La rapidez de suministro gana importancia en un entorno donde los plazos son cada vez más ajustados.
Una reparación que se queda parada por falta de recambio puede acabar afectando a mucho más que a un vehículo. En algunos talleres, una demora de pocas horas obliga a reorganizar la jornada, modificar citas previstas y retrasar entregas comprometidas con los clientes.
Los problemas de suministro siempre han existido, pero los plazos actuales dejan muy poco margen para absorber cualquier incidencia. Disponer del recambio adecuado en el momento preciso se ha convertido en un elemento fundamental para mantener el ritmo de trabajo y cumplir los tiempos comprometidos con el cliente.
Esa percepción también aparece reflejada en el último Informe de Logística de ANCERA. Más del 60% de los encuestados considera que la rapidez, la fiabilidad y la consistencia en las entregas son hoy aspectos determinantes a la hora de trabajar con un proveedor.
Un retraso puede afectar a toda la jornada
La llegada de un recambio fuera de plazo ya no suele afectar únicamente a una reparación concreta. En muchos casos, una demora obliga a reorganizar la carga de trabajo, modificar citas previstas o mantener inmovilizado un vehículo más tiempo del inicialmente previsto. Al final, el retraso no afecta solo a la reparación. También puede alterar la planificación del taller y retrasar la entrega del vehículo al cliente.

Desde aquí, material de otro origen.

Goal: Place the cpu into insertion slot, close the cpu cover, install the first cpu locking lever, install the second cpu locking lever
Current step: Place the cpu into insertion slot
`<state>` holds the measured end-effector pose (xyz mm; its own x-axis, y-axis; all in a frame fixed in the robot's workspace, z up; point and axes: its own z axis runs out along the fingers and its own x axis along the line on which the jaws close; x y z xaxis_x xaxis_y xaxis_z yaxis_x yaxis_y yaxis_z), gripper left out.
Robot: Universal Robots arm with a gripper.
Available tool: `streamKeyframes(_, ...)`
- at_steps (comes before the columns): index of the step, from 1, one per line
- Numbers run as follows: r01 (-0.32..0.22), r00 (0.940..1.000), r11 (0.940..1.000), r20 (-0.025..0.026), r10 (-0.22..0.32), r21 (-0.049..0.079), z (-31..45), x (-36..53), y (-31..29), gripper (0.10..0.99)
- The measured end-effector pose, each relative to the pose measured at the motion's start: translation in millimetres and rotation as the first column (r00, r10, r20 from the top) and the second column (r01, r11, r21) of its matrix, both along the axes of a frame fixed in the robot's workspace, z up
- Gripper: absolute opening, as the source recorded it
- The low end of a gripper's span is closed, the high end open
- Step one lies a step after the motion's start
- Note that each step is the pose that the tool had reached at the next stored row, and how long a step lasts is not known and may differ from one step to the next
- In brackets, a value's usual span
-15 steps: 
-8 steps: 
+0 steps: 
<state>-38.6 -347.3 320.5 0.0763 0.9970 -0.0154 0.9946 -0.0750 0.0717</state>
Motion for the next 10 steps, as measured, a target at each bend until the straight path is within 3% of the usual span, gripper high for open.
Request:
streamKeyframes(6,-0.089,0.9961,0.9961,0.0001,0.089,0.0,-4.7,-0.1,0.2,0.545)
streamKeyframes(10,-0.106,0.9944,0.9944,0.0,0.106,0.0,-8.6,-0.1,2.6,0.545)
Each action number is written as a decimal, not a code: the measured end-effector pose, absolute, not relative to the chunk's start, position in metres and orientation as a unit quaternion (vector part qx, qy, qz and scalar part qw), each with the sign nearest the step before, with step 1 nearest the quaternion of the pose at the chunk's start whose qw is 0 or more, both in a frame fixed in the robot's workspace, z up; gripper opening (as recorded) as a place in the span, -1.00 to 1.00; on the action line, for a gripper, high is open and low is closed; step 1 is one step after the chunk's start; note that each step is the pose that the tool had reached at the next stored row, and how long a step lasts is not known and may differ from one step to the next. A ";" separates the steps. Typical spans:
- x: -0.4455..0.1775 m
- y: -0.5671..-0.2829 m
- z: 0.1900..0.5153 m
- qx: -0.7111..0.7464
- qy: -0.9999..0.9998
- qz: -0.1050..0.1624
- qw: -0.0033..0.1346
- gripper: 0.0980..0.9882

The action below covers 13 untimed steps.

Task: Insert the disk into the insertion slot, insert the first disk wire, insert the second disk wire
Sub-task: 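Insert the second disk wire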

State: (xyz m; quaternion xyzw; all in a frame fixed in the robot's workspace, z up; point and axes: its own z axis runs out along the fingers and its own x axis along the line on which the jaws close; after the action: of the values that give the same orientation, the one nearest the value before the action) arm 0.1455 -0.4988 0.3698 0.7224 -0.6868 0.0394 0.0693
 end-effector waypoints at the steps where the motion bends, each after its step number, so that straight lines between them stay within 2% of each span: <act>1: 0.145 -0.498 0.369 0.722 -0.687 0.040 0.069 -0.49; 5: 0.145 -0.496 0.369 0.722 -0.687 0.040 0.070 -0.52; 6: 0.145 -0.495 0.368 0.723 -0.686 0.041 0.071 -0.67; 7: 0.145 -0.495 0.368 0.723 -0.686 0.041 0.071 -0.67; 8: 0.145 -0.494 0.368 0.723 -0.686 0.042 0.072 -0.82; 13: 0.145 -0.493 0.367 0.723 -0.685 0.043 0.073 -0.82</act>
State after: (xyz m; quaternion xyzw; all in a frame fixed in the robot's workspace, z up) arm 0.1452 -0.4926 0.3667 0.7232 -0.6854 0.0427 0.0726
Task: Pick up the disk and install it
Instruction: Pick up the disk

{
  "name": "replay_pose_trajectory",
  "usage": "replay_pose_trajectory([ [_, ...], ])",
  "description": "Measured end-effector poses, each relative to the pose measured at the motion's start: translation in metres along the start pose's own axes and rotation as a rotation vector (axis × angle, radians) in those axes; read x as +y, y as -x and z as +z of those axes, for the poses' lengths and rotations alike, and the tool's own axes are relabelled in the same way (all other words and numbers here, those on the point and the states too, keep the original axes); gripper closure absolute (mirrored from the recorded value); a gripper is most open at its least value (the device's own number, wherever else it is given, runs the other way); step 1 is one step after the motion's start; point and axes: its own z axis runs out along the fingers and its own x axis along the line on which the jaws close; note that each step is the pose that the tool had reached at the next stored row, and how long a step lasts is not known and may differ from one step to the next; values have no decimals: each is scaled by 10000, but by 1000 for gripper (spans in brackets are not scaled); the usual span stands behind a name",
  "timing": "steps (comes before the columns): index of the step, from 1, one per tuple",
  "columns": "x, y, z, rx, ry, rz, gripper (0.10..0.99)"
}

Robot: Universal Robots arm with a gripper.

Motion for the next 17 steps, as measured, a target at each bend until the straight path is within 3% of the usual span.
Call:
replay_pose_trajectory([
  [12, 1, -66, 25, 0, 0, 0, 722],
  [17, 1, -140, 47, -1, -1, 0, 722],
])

Muchos profesionales valoran especialmente la capacidad de respuesta del distribuidor, sobre todo en aquellas intervenciones donde los tiempos de suministro resultan críticos.
Cuando el recambio llega en plazo, el trabajo avanza con normalidad. Cuando se retrasa, el taller suele verse obligado a reorganizar buena parte de la jornada.
La presión también se traslada a la distribución
La necesidad de entregar más rápido también está obligando a distribuidores y plataformas logísticas a revisar sus procesos y su forma de trabajar. La mejora de almacenes, la planificación del stock o la incorporación de nuevas herramientas de gestión persiguen un objetivo muy concreto: reducir tiempos de espera y responder con mayor rapidez a las necesidades del taller.
Sin embargo, para el profesional la cuestión suele resumirse de una forma mucho más sencilla: que el recambio llegue cuando se necesita.
Para el taller, todo el trabajo que existe detrás de una entrega suele pasar desapercibido. Lo que realmente importa es que el vehículo no permanezca inmovilizado más tiempo del necesario y que la reparación pueda continuar según lo previsto.
Cuando una entrega se retrasa, el taller lo nota
Hace tiempo que la logística dejó de ser una cuestión exclusiva de almacenes y distribuidores. Hoy también forma parte del día a día del taller, aunque muchas veces solo se note cuando un suministro no llega en el momento esperado.
El precio ha sido históricamente uno de los principales criterios a la hora de elegir proveedor. Sin embargo, la presión sobre los plazos y la necesidad de mantener el ritmo de trabajo están haciendo que la rapidez de respuesta gane cada vez más importancia.
La rapidez de entrega ha dejado de ser únicamente una cuestión logística. Para muchos talleres, se ha convertido en una herramienta más para mantener la productividad, cumplir plazos y ofrecer un mejor servicio al cliente.